Provided data
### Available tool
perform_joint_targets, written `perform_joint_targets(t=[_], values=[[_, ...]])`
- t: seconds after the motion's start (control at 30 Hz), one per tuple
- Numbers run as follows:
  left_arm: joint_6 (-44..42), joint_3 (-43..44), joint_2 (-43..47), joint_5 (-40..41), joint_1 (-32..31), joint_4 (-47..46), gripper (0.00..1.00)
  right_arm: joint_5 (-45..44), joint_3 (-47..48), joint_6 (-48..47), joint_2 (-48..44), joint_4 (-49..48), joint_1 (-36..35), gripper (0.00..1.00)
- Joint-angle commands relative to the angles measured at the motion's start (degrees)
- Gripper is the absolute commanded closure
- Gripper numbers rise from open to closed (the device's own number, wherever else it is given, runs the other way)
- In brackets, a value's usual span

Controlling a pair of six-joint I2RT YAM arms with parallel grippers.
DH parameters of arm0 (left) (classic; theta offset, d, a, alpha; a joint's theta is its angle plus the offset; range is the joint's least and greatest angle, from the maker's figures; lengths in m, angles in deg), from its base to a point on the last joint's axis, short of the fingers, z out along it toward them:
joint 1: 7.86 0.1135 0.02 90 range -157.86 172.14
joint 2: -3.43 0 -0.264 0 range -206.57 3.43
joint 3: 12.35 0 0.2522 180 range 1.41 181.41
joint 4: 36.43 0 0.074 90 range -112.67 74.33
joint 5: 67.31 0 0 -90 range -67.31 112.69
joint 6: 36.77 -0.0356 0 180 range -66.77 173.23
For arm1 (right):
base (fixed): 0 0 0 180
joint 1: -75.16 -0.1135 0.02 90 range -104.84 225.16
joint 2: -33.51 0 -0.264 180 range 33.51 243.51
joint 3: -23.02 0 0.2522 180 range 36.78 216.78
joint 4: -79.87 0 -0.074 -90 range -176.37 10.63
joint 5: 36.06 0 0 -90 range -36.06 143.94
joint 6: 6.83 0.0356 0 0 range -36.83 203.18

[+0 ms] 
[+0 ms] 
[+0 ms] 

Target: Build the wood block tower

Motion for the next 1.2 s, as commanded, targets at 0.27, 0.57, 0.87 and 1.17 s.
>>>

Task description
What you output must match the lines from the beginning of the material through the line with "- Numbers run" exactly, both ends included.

Exercise output
### Available tool
perform_joint_targets, written `perform_joint_targets(t=[_], values=[[_, ...]])`
- t: seconds after the motion's start (control at 30 Hz), one per tuple
- Numbers run as follows:

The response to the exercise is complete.